# Datasets

The basic structure of datasets should follow this example:


```treeview
├── source_1/
│   ├── method_a.png
│   ├── method_b.png
│   └── method_c.png
├── source_2/
│   ├── method_c.png
│   └── method_d.png
├── source_3/
│   ├── ...
```

Media files inside each folder correspond to different conditions or methods applied to the same source or context.
For example, different text-to-image models applied to the same prompt, or different compression methods applied to the
same audio file.

## References and anchors

Some experiments support *references* and *anchors*. These are files of known high or low quality.


```treeview
├── source_1/
│   ├── method_a.mp3
│   ├── method_b.mp3
│   ├── reference.mp3  (optional)
│   └── low.mp3        (optional)
├── source_2/
│   ├── ...
```

The names of these files are configurable and can be different for each dataset, but `reference.*`
is the default pattern for reference files.

## Configuration files

JSON Schema
Click [here](https://www.jsonschemavalidator.net/s/4evQ5y4k) to view the full config specification and validate your config.

Each folder may contain one or more configuration files:


```treeview
├── source_1/
│   ├── config.json   (optional)
│   ├── method_a.mp4
│   └── method_b.mp4
├── source_2/
│   ├── ...
```

These control the user interface of the experiment. For example:


```json
{
    "title": "Audio listening test",
    "question": "Left or right?",
    "description": [
        "Is the sound coming from the left or right side of your headphones?"
    ]
}
```

This would be rendered as:

Experiment title and question
A more complex example which illustrates a description rendering as tags:


```json
{
    "title": "Alignment test",
    "question": "Which of the audio files better matches the following description?",
    "description": [
        {
            "genre": "jazz",
            "subgenre": "cool jazz",
            "is_instrumental": true,
            "is_live": true,
            "mood": "relaxed",
            "primary_instrument": "saxophone",
            "tempo": "slow"
        },
        "Live jazz recording with a mellow, late-night vibe – featuring smooth saxophone and brushed drums. Something similar to Stan Getz or Chet Baker that feels intimate and relaxed."
    ]
}
```

This would be rendered as:

Experiment title and question with tags
Each entry in the `description` array is rendered as a new line.

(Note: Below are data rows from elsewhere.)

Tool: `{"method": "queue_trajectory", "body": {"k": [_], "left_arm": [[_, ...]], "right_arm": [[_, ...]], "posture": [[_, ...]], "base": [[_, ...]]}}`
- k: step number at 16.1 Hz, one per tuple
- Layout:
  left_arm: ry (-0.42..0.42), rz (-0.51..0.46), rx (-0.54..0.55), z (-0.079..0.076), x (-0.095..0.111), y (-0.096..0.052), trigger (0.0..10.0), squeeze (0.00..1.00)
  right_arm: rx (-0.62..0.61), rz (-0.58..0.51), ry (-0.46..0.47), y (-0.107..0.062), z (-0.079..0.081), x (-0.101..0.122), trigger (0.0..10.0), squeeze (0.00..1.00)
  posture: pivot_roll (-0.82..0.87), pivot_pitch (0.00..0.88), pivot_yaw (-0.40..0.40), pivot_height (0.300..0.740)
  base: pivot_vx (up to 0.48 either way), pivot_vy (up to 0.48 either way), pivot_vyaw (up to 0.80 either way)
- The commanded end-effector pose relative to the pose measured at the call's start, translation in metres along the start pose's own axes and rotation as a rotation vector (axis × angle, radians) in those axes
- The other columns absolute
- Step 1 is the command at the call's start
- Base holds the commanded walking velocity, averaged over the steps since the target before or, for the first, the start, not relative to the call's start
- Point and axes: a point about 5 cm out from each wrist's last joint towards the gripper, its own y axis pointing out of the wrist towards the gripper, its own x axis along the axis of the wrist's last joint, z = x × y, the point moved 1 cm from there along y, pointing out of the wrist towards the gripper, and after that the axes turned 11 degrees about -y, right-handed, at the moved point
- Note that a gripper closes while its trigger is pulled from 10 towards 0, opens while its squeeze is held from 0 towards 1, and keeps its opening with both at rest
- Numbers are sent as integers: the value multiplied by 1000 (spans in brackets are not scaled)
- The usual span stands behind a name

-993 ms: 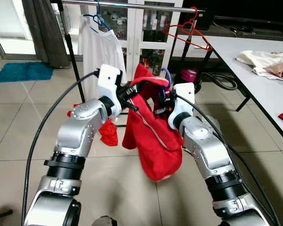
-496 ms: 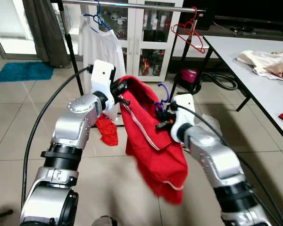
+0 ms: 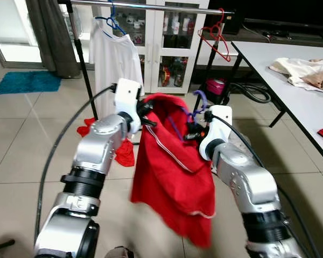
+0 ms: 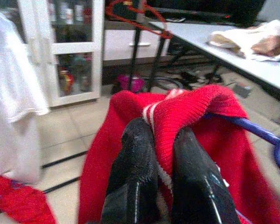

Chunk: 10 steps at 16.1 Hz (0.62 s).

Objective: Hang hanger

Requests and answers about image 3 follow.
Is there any purple plastic clothes hanger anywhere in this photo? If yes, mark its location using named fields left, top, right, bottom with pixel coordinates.
left=167, top=90, right=208, bottom=142

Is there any red garment with white piping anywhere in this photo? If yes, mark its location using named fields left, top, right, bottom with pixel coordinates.
left=130, top=92, right=216, bottom=249

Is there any white garment with brown print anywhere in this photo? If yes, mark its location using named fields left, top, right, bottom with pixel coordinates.
left=269, top=55, right=323, bottom=95

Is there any blue clothes hanger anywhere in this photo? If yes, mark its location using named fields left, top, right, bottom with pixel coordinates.
left=94, top=0, right=128, bottom=38

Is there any white plastic bag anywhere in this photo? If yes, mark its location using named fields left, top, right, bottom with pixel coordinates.
left=228, top=126, right=255, bottom=157

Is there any pink round appliance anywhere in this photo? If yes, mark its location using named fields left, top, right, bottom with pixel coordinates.
left=206, top=77, right=230, bottom=104

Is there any crumpled red cloth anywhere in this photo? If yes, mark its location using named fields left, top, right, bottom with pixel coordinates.
left=76, top=117, right=137, bottom=168

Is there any plain white t-shirt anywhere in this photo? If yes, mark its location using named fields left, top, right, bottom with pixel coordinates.
left=88, top=20, right=145, bottom=120

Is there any white glass-door cabinet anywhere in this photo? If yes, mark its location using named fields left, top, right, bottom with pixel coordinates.
left=90, top=0, right=210, bottom=95

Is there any white table with black legs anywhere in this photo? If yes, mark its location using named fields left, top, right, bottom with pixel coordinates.
left=207, top=41, right=323, bottom=168

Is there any metal clothes rack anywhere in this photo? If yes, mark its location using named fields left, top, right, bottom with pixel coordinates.
left=58, top=0, right=235, bottom=147

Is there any dark grey curtain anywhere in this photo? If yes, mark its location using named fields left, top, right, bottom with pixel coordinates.
left=25, top=0, right=81, bottom=79

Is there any teal floor mat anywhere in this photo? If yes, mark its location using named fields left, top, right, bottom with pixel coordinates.
left=0, top=70, right=62, bottom=96

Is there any grey robot foot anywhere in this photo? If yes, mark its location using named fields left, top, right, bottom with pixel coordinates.
left=104, top=246, right=135, bottom=258

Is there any black television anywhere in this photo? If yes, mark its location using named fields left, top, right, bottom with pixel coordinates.
left=223, top=0, right=323, bottom=34

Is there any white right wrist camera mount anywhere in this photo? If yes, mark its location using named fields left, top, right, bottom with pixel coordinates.
left=198, top=105, right=234, bottom=161

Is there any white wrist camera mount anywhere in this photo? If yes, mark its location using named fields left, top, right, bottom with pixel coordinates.
left=198, top=105, right=234, bottom=161
left=114, top=78, right=143, bottom=135

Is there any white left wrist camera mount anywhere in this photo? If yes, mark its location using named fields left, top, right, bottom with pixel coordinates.
left=114, top=78, right=143, bottom=135

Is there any black coiled hose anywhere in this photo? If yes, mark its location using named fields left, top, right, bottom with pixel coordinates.
left=228, top=81, right=273, bottom=104

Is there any red wire clothes hanger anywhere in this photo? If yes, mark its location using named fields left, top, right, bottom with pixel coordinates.
left=198, top=8, right=231, bottom=63

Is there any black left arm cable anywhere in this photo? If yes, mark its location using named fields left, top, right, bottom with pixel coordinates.
left=34, top=83, right=117, bottom=238

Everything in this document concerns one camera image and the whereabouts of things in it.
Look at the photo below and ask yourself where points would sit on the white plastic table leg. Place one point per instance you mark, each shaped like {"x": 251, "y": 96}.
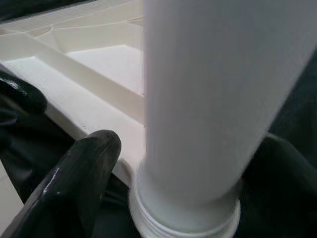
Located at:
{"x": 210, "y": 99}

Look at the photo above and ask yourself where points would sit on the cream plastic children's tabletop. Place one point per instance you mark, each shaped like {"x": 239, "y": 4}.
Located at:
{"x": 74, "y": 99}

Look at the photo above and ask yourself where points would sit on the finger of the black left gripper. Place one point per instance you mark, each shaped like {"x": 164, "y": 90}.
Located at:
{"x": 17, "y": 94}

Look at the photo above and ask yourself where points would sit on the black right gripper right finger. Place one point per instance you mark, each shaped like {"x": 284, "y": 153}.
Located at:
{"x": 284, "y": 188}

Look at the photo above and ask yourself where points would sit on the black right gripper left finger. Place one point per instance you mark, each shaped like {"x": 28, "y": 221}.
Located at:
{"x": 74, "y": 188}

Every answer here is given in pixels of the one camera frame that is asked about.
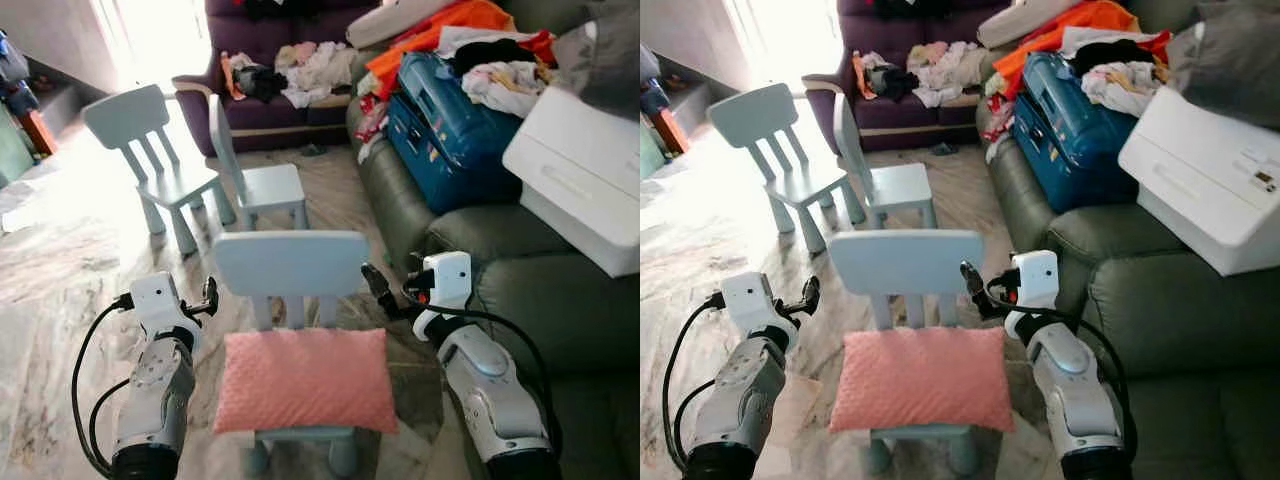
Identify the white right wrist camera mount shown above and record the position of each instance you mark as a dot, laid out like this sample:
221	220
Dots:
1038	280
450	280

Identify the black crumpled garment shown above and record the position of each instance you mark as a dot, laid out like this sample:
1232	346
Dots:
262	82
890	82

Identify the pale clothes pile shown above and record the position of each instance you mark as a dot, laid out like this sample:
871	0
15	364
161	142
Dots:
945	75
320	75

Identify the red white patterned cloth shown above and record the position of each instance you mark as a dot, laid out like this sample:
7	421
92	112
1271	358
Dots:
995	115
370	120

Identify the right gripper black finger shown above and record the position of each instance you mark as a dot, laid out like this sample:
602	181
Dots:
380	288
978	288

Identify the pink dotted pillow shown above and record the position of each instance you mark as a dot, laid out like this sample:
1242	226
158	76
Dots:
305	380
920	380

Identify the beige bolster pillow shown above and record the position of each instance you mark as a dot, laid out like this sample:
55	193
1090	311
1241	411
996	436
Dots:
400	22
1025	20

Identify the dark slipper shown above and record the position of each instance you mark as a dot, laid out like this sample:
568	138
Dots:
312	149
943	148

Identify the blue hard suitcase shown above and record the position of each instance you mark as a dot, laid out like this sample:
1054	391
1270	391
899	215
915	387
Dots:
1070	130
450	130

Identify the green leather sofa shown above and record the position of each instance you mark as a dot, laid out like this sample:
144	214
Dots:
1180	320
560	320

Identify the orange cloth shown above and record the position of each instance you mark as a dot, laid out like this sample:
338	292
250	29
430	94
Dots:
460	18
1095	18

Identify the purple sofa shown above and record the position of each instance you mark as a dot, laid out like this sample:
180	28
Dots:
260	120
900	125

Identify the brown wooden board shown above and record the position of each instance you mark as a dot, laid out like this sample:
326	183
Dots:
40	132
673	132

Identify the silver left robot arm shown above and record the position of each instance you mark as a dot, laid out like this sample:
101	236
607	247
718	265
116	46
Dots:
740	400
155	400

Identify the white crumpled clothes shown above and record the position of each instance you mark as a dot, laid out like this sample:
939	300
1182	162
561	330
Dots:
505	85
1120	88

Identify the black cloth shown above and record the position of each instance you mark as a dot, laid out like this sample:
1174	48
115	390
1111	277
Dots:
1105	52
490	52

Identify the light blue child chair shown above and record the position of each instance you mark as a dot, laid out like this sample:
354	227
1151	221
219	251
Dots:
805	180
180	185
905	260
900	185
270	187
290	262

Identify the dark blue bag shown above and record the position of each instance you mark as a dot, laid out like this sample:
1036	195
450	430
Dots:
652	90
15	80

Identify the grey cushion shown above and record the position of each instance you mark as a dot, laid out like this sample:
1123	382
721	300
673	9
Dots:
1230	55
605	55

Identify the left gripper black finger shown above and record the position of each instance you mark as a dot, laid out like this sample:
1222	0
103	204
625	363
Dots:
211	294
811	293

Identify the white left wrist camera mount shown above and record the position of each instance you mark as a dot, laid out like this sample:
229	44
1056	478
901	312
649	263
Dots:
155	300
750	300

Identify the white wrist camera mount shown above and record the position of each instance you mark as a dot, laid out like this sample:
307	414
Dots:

The name of the config file is configurable within each experiment, but `config.json` is the
default.

## Groups

Files may be grouped using the following syntax:


```treeview
├── source_1/
│   ├── method_a@upsampling=2.png
│   ├── method_a@upsampling=4.png
│   ├── method_a@upsampling=8.png
│   ├── method_b@upsampling=2.png
│   ├── method_b@upsampling=4.png
│   └── method_b@upsampling=8.png
├── source_2/
│   ├── ...
```

These groups are only used for visualization purposes. For example, to plot bit-rates against perceptual
quality as in the figure below:

Line graph results for CLIC2024
The parameters can be arbitrary numbers. Different methods may use different
parameters, and some conditions may have no parameters at all (e.g., `reference.png`).
However, note that each filename is treated as a separate
condition. To ensure that each condition is assigned a sufficient number of ratings, we
recommend that parameters are repeated across sources.